Assignment: The answer must reproduce all of the data below exactly and contain no images.
[[ Recorded data open ]]
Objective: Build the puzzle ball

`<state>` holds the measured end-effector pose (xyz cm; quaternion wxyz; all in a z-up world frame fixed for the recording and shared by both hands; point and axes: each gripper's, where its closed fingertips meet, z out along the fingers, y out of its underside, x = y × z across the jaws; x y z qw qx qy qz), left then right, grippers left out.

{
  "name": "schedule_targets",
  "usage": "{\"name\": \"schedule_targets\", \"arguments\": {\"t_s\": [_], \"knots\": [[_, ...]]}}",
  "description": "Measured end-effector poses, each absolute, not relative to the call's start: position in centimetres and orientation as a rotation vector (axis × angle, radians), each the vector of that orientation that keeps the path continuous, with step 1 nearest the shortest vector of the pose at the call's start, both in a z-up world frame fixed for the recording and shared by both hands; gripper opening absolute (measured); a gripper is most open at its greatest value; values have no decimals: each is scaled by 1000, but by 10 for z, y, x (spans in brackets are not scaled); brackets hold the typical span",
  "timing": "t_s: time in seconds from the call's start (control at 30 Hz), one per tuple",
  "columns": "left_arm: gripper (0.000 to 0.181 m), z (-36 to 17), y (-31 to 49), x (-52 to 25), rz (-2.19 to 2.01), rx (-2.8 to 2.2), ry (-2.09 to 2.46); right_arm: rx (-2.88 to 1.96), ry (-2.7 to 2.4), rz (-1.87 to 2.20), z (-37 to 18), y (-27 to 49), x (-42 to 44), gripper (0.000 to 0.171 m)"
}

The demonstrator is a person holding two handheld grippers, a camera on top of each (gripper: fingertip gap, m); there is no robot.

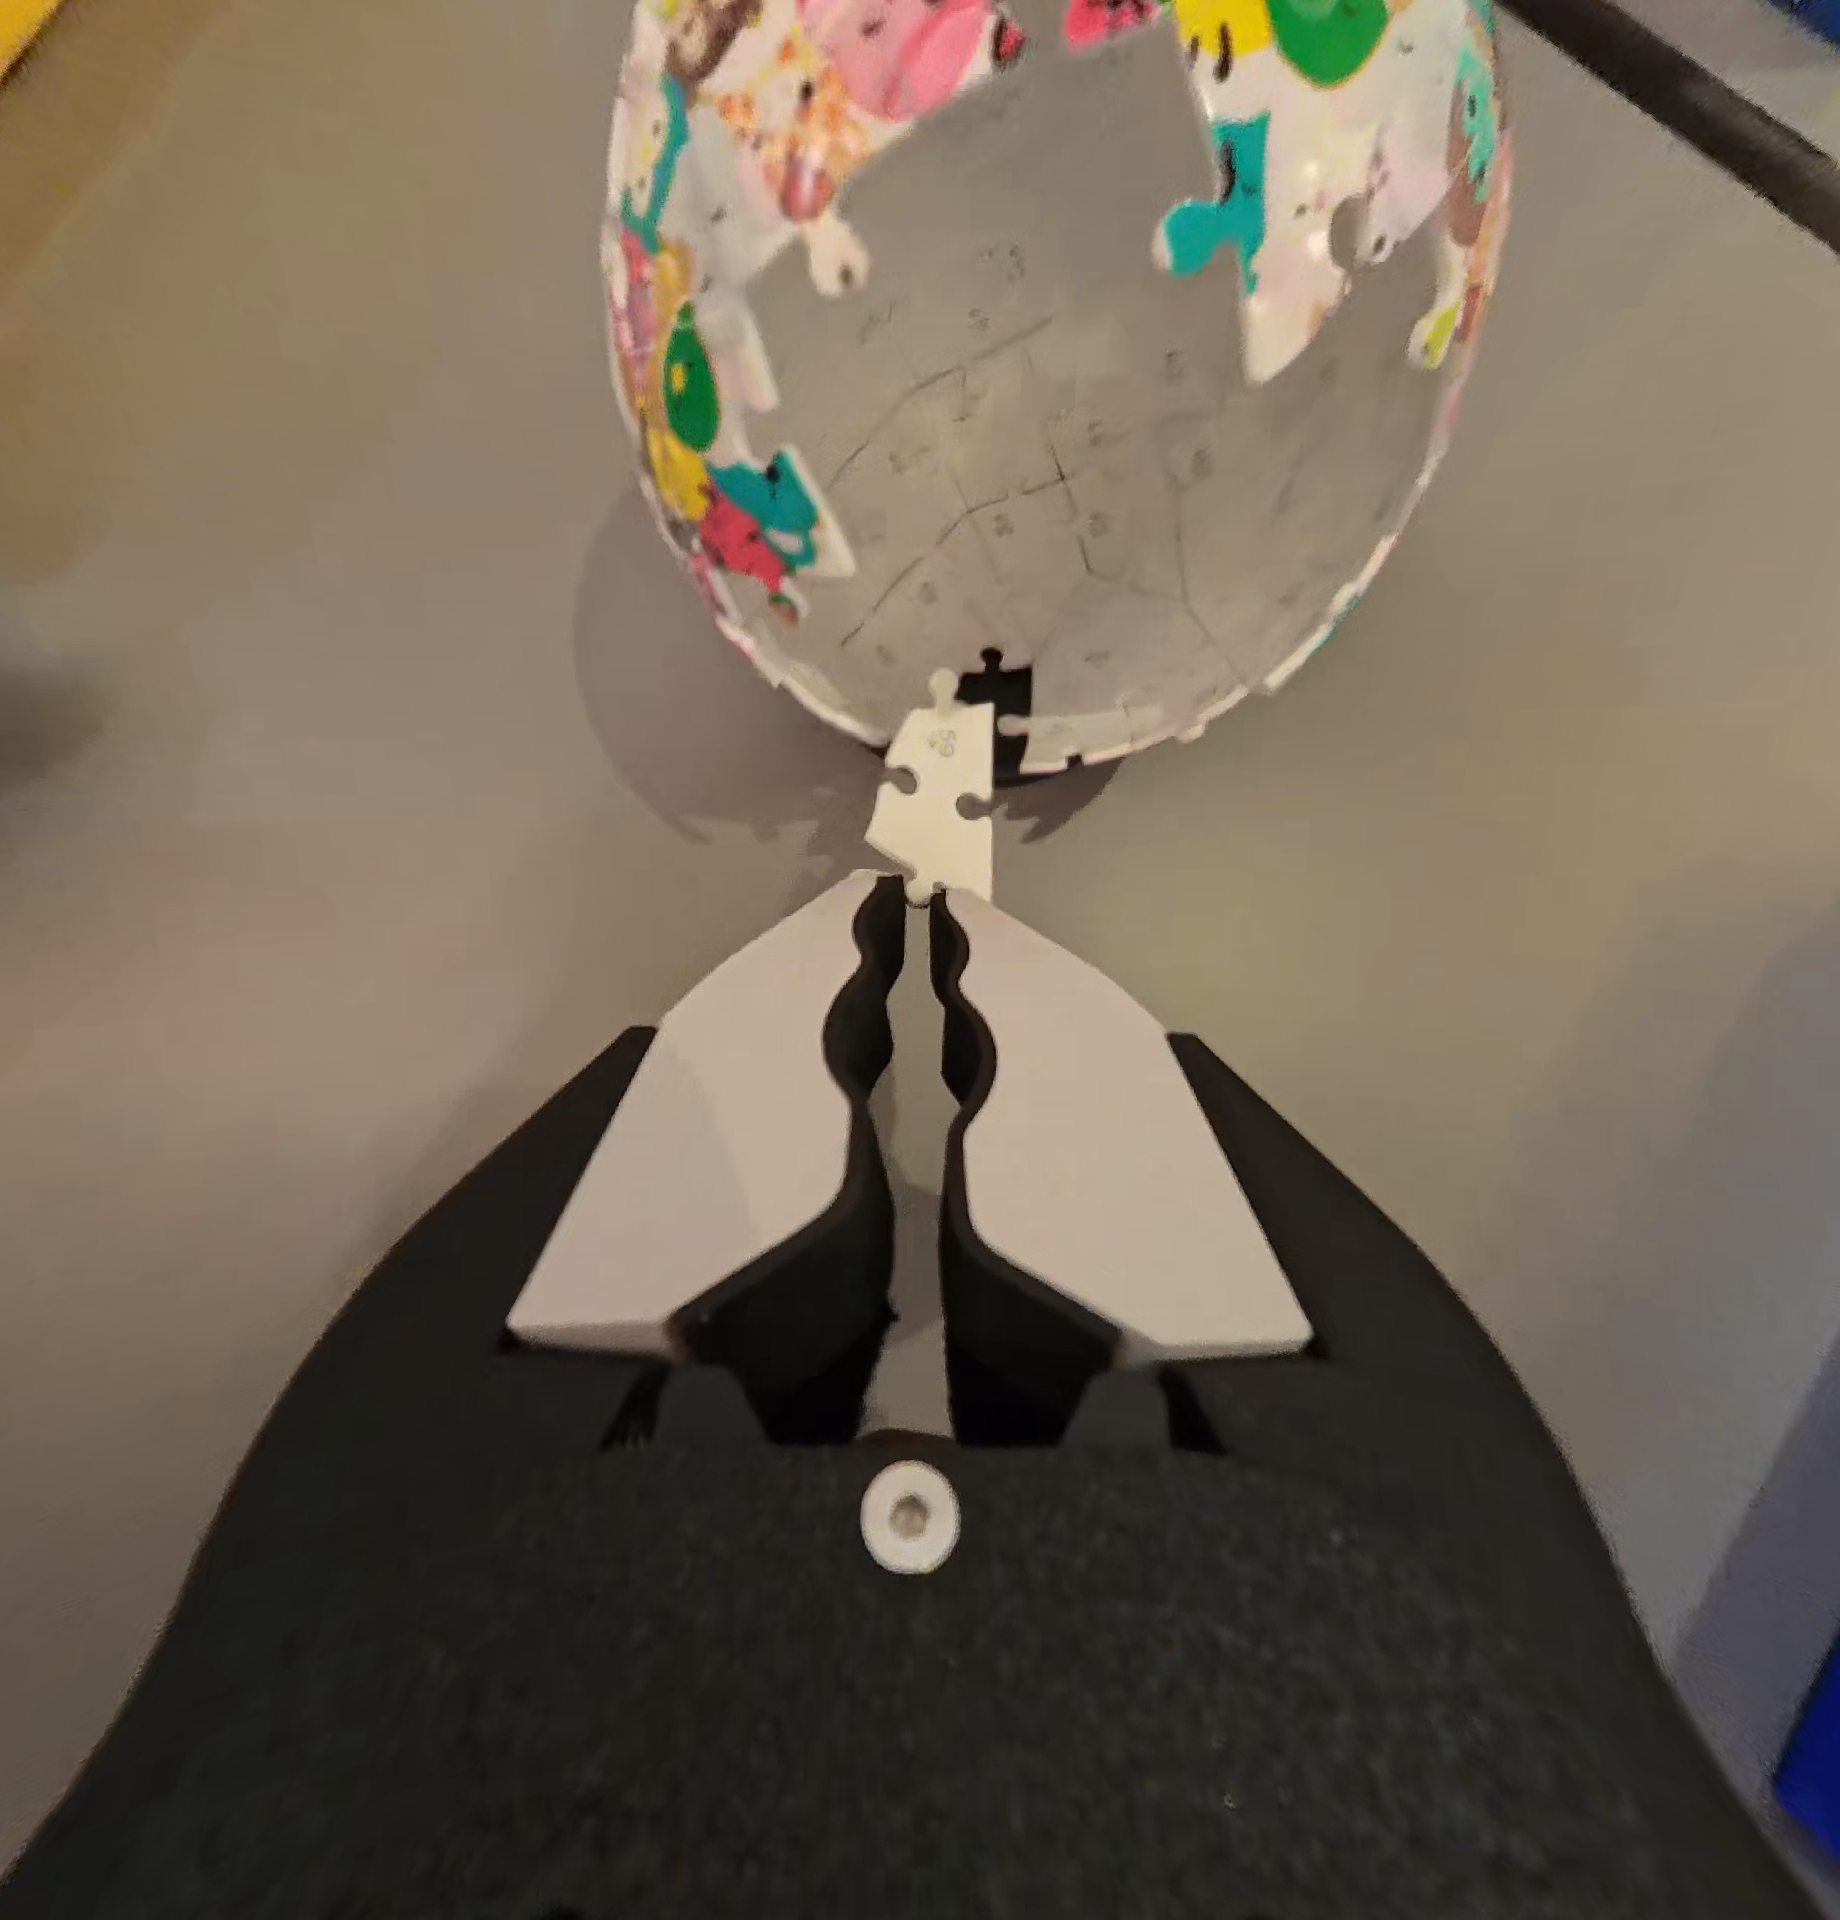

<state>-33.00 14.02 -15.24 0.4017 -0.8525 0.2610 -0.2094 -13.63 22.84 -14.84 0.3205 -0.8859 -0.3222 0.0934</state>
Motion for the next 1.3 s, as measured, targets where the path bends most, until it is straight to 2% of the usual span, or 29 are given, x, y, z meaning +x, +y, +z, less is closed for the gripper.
{"name": "schedule_targets", "arguments": {"t_s": [0.53, 0.87, 1.3], "knots": [[34, -140, 132, -339, -484, -2114, 692, -2539, -781, -9, -161, 251, -142, 5], [34, -136, 129, -341, -520, -2101, 671, -2598, -737, 6, -172, 250, -144, 5], [34, -136, 128, -332, -534, -2086, 705, -2407, -711, 88, -152, 243, -137, 5]]}}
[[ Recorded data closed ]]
Solution:
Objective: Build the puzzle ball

`<state>` holds the measured end-effector pose (xyz cm; quaternion wxyz; all in a z-up world frame fixed for the recording and shared by both hands; point and axes: each gripper's, where its closed fingertips meet, z out along the fingers, y out of its underside, x = y × z across the jaws; x y z qw qx qy qz), left then right, grippers left out.

{
  "name": "schedule_targets",
  "usage": "{\"name\": \"schedule_targets\", \"arguments\": {\"t_s\": [_], \"knots\": [[_, ...]]}}",
  "description": "Measured end-effector poses, each absolute, not relative to the call's start: position in centimetres and orientation as a rotation vector (axis × angle, radians), each the vector of that orientation that keeps the path continuous, with step 1 nearest the shortest vector of the pose at the call's start, both in a z-up world frame fixed for the recording and shared by both hands; gripper opening absolute (measured); a gripper is most open at its greatest value; values have no decimals: each is scaled by 1000, but by 10 for z, y, x (spans in brackets are not scaled); brackets hold the typical span",
  "timing": "t_s: time in seconds from the call's start (control at 30 Hz), one per tuple",
  "columns": "left_arm: gripper (0.000 to 0.181 m), z (-36 to 17), y (-31 to 49), x (-52 to 25), rz (-2.19 to 2.01), rx (-2.8 to 2.2), ry (-2.09 to 2.46); right_arm: rx (-2.88 to 1.96), ry (-2.7 to 2.4), rz (-1.87 to 2.20), z (-37 to 18), y (-27 to 49), x (-42 to 44), gripper (0.000 to 0.171 m)"
}

The demonstrator is a person holding two handheld grippers, a camera on top of each (gripper: fingertip gap, m); there is no robot.


<state>-33.00 14.02 -15.24 0.4017 -0.8525 0.2610 -0.2094 -13.63 22.84 -14.84 0.3205 -0.8859 -0.3222 0.0934</state>
Motion for the next 1.3 s, as measured, targets where the path bends most, until it is straight to 2% of the usual span, or 29 are given, x, y, z meaning +x, +y, +z, less is closed for the gripper.
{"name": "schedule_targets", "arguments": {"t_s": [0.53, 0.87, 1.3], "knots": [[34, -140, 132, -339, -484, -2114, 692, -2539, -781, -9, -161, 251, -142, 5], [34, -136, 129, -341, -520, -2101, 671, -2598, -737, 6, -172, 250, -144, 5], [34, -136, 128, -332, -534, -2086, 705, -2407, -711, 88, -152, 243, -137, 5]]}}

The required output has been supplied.